The flex in ski boots refers to how easy or hard it is to move the boot forward at the cuff. It is represented by an index number, ranging from 50 (very soft) up to 130 (race stiff). The flex index of the boot can usually be found on the side of your boot.

Some brands and styles will have two different flex numbers, for example 110-100. These boots tend to have an easy to use dial on the back of the boots, which allows you to slightly alter the flex of the boot between the two numbers. The tricky thing is that most boot manufactures don’t stick to a standardised flex index, so one brands 110 flex could be another brands 100 flex. So its good to just use the flex index as a guide, rather than strictly going by the number.

What Flex Ski Boots?

You may ask yourself, what kind of flex would suit my skiing ability? Generally speaking, a first time beginner skier will be in a very soft flex boot and an advanced skier would be in a much stiffer flex boot. However, your weight and the type of skiing can affect it too!

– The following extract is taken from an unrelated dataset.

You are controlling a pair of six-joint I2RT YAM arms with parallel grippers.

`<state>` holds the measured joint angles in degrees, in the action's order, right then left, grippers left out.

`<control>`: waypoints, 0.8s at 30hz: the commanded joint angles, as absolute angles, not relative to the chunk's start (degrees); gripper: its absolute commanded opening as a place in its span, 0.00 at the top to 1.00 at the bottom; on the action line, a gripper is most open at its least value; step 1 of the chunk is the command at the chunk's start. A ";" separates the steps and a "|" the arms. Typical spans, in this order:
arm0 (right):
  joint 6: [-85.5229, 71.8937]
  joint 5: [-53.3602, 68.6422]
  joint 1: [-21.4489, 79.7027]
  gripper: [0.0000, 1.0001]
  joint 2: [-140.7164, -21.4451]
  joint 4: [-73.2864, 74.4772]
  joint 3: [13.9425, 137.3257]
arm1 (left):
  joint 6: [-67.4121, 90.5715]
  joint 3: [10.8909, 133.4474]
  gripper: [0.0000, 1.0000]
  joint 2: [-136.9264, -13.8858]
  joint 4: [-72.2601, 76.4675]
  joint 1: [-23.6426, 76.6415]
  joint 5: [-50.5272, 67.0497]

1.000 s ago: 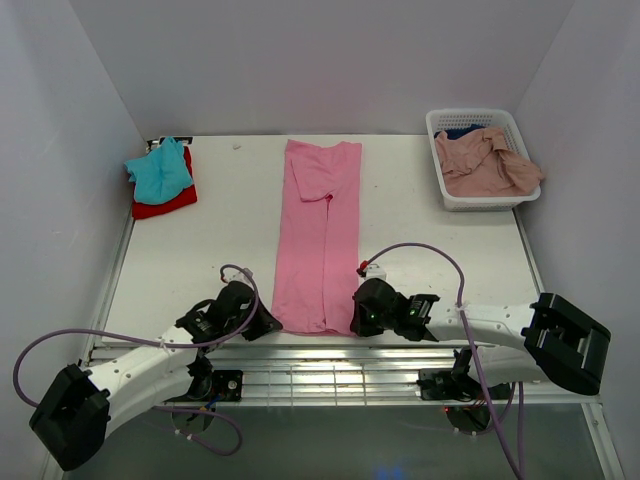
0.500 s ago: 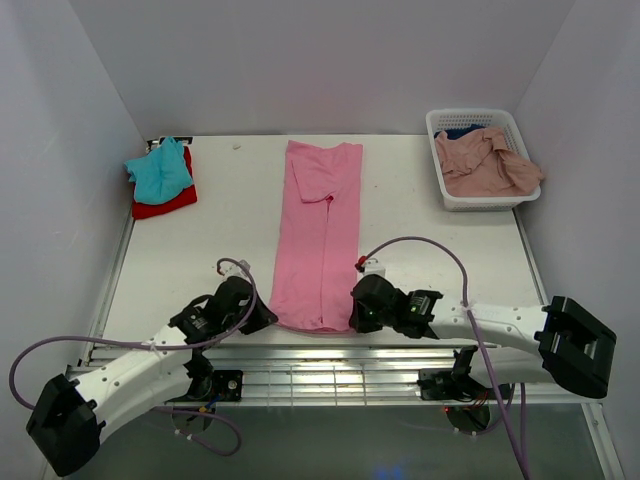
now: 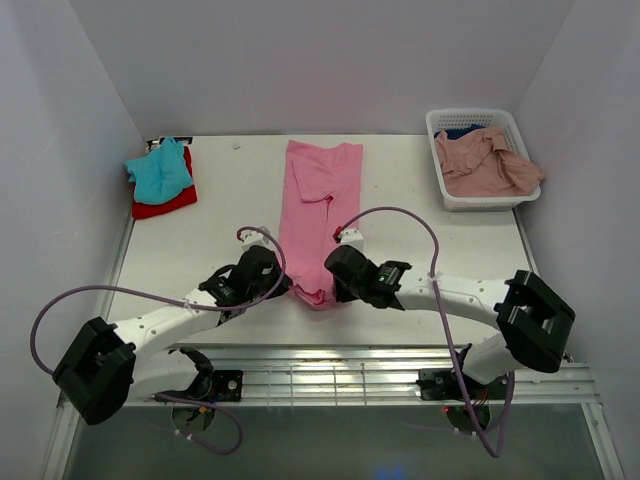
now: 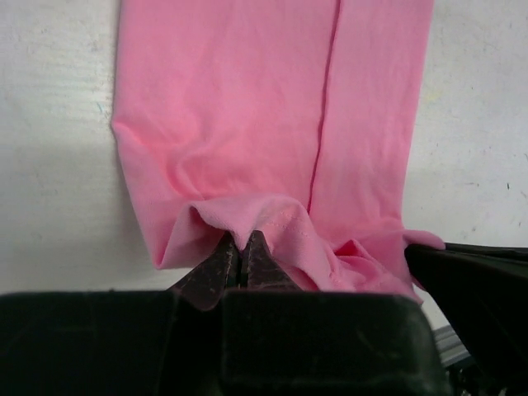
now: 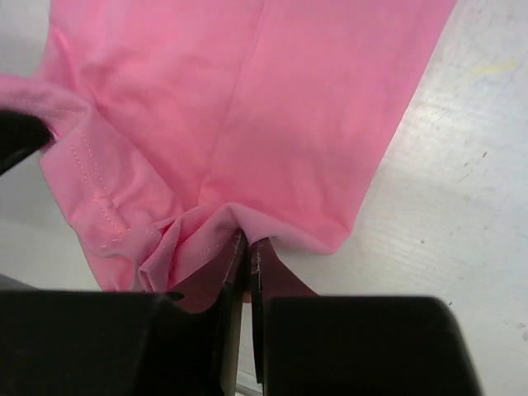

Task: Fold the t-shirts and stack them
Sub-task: Fold the tshirt

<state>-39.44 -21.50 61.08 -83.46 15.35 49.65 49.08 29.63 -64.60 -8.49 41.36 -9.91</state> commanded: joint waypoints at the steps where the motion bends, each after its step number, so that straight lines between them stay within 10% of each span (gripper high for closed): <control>1: -36.22 -26.72 58.37 0.92 -84.81 17.14 55.54 | 45.01 34.26 1.00 -66.17 -3.96 41.05 -14.58; 24: -20.39 -23.65 38.85 0.92 -107.48 15.73 81.11 | 31.38 57.56 1.00 -100.01 12.83 27.51 -12.13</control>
<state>-23.24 -23.77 40.53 -105.93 17.63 77.25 33.80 53.95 -99.00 9.39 28.64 -13.65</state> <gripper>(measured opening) 0.086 0.029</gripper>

Too keep it simple, a 70 – 90 flex would suit beginner men. Intermediate men would be comfortable in an 80 – 100 flex boot, and advanced male skiers would look at a 90+ flex. Again, this is just a guide; a heavier/stronger skiers would want to go for a stiffer flex boot because they will be more powerful and will easily ‘flex’ the boot.

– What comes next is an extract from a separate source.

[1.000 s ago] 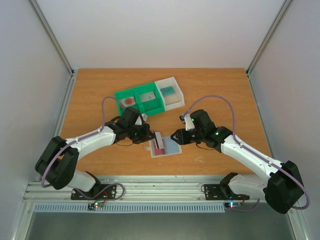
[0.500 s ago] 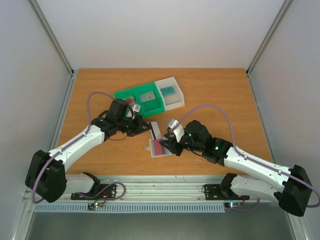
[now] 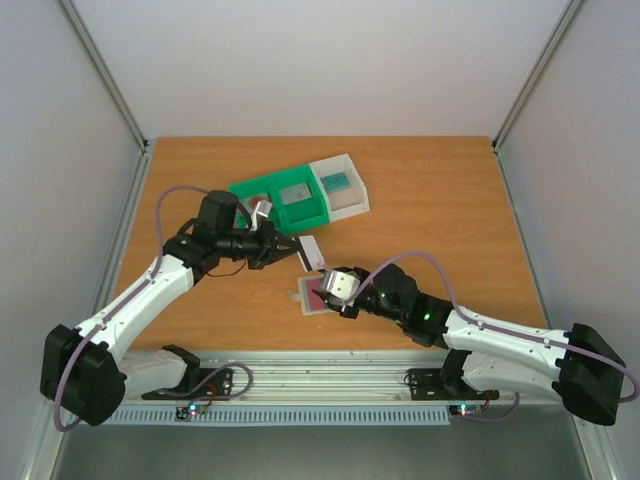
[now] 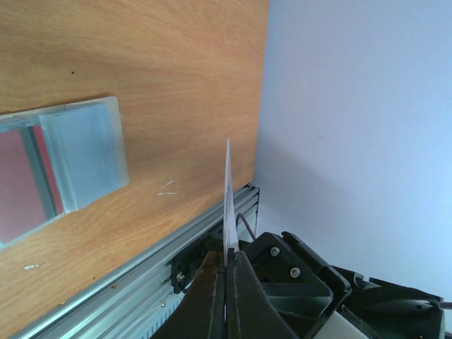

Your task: Take the credit cards out of the card holder

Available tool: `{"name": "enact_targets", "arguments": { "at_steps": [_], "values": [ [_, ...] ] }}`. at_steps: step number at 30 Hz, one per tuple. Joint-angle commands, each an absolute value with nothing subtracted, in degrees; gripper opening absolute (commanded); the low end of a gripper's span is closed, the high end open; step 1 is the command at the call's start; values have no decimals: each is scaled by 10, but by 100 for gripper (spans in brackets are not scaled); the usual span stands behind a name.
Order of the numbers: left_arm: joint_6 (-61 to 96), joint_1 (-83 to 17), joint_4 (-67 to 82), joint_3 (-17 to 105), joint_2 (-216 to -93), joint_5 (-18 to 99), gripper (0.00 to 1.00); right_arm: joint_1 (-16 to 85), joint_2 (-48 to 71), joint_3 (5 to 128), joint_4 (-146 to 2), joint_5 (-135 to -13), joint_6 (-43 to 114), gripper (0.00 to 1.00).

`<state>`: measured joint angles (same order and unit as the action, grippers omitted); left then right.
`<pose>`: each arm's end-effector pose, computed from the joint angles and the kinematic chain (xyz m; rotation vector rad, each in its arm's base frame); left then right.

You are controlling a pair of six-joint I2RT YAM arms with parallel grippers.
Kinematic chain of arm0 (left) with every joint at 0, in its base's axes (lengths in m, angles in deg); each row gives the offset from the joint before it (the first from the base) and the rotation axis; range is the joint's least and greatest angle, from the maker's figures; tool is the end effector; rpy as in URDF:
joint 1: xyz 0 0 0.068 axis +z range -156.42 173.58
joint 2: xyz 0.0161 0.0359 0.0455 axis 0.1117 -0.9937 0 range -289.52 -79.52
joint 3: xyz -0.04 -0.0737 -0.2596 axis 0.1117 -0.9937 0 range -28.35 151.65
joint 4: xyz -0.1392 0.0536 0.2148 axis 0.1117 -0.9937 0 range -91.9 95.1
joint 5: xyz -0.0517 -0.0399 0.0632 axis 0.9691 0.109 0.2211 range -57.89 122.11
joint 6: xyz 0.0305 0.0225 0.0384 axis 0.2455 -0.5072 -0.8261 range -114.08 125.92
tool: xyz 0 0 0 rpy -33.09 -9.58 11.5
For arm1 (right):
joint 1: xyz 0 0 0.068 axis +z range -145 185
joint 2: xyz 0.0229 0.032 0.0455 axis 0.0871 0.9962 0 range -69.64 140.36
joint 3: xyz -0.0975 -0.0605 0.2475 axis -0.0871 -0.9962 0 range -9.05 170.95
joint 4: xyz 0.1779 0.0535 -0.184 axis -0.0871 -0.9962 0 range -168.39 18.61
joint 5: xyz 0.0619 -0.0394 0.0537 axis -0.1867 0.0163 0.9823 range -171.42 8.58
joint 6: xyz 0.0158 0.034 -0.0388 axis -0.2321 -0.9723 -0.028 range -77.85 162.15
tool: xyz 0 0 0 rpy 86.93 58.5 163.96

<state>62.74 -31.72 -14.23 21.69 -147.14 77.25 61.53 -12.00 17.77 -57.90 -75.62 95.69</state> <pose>0.2156 -0.1299 0.2813 -0.1764 2.5089 -1.5800 0.1207 0.1892 0.2299 -1.5745 1.0158 0.1308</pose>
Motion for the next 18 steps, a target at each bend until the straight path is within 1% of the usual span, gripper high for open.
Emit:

Women tend to have less body mass for their foot size and height, therefore flex ratings are lower. The flex starts from 50 and will go up to the highest point of 110. Beginner women skiers would suit a 50-60 flex, intermediate women skiers will be looking for the 60-80 flex, and advanced women skiers will get much more out of a boot that’s between 80-110 flex.

As always we recommend seeking professional advice and getting your ski boots fitted by a qualified boot fitter.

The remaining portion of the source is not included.